> [About this exercise]: Where the data below begins, start duplicating lines exactly, and finish with the line containing "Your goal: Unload"; add nothing else. Leave the pictures out.
(Extracted entries begins)
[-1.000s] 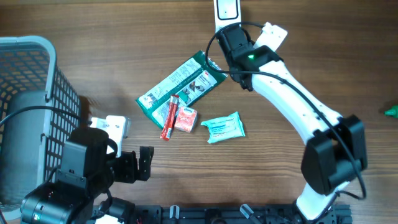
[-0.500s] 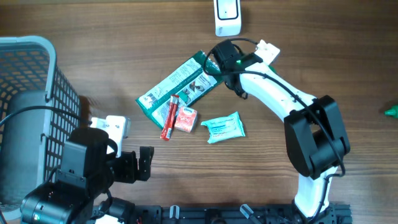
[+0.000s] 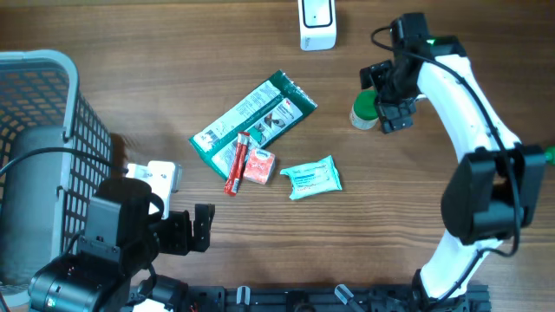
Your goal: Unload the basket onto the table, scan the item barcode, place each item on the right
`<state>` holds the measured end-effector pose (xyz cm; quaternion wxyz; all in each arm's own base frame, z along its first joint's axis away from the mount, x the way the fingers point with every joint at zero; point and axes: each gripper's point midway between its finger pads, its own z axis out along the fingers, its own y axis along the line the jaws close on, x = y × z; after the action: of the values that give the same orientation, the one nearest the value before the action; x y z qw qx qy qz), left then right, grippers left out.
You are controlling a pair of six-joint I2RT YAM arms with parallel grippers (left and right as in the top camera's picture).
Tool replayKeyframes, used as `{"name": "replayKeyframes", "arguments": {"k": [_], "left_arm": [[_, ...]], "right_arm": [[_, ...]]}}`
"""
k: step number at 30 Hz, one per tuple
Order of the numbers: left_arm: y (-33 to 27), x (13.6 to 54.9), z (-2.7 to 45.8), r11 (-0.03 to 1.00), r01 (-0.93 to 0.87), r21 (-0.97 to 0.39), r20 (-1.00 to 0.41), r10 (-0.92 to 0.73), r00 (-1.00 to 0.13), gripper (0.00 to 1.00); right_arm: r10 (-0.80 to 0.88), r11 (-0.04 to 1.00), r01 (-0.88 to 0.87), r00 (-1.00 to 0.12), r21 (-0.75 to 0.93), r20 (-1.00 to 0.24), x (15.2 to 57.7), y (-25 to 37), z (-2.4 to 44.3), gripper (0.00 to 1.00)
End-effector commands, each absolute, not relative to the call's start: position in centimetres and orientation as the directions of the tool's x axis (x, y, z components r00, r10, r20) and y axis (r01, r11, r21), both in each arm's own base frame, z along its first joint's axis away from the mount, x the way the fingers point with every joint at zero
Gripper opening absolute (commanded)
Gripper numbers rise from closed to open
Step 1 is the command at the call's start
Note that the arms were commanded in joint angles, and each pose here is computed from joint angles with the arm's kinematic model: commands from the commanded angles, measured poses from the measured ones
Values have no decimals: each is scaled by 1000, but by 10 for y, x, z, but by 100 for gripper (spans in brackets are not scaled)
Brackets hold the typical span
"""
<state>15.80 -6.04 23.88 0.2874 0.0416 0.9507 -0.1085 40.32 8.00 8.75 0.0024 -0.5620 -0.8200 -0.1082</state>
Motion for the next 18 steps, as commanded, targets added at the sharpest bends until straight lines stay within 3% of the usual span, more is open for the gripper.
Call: {"name": "replayKeyframes", "arguments": {"k": [1, 8, 10, 12, 14, 16, 18], "left_arm": [[-61, 158, 242, 972, 150, -180, -568, 22, -823, 100], [-60, 158, 242, 972, 149, -180, -568, 21, -823, 100], [-60, 158, 242, 972, 150, -180, -568, 22, -823, 100], [-60, 158, 242, 972, 149, -180, -568, 21, -823, 100], [-60, 158, 242, 972, 149, -180, -568, 21, -823, 100], [-60, 158, 242, 972, 149, -180, -568, 21, -823, 100], [-60, 158, 242, 972, 149, -180, -568, 21, -823, 100]], "right_arm": [[922, 325, 937, -343, 125, 177, 404, 87, 57, 100], [920, 355, 928, -369, 118, 135, 415, 82, 35, 99], [897, 415, 902, -428, 121, 110, 415, 79, 34, 86], [835, 529, 838, -542, 136, 94, 415, 79, 34, 77], [704, 694, 707, -706, 137, 75, 410, 78, 34, 61], [468, 863, 475, -880, 171, 84, 402, 85, 35, 64], [188, 950, 206, -977, 236, 97, 389, 95, 39, 71]]}}
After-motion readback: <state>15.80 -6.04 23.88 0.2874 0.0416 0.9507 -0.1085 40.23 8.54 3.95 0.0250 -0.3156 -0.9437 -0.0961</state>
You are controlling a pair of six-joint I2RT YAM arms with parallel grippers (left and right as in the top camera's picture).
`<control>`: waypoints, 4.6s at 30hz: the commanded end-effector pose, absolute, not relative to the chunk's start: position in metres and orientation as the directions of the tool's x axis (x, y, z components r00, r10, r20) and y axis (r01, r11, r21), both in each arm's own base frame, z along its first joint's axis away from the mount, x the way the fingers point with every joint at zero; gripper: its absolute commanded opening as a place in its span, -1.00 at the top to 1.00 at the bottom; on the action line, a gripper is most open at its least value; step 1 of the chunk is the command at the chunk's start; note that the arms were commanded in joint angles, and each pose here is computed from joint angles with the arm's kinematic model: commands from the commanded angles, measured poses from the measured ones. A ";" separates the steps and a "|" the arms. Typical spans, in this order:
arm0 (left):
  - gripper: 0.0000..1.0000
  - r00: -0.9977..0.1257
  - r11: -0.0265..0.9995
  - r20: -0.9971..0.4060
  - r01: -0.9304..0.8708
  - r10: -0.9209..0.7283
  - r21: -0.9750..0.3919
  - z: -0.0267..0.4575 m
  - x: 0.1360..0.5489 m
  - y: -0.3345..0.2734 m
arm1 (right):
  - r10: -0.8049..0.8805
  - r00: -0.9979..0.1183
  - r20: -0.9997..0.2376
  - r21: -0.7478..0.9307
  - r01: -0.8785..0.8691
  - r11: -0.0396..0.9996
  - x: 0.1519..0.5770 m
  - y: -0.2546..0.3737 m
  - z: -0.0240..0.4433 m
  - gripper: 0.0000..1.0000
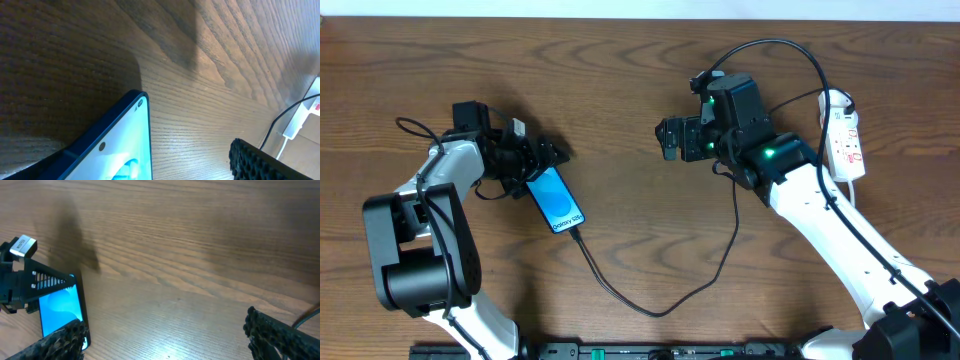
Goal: Plug charger to phone and switch on socket
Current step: 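Open the left gripper to release the phone flat on the table, then raise the left gripper and move the right gripper to the power strip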
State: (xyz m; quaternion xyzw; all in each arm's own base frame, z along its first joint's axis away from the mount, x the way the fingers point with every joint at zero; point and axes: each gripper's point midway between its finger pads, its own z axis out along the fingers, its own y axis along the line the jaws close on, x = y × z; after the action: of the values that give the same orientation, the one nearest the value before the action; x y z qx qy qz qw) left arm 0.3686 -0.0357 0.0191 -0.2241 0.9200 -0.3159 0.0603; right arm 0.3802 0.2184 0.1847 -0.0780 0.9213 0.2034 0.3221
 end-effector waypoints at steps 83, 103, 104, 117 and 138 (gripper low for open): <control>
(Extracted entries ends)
> [Solution to this problem]:
[-1.000s] 
[-0.500s] 
[+0.000s] 
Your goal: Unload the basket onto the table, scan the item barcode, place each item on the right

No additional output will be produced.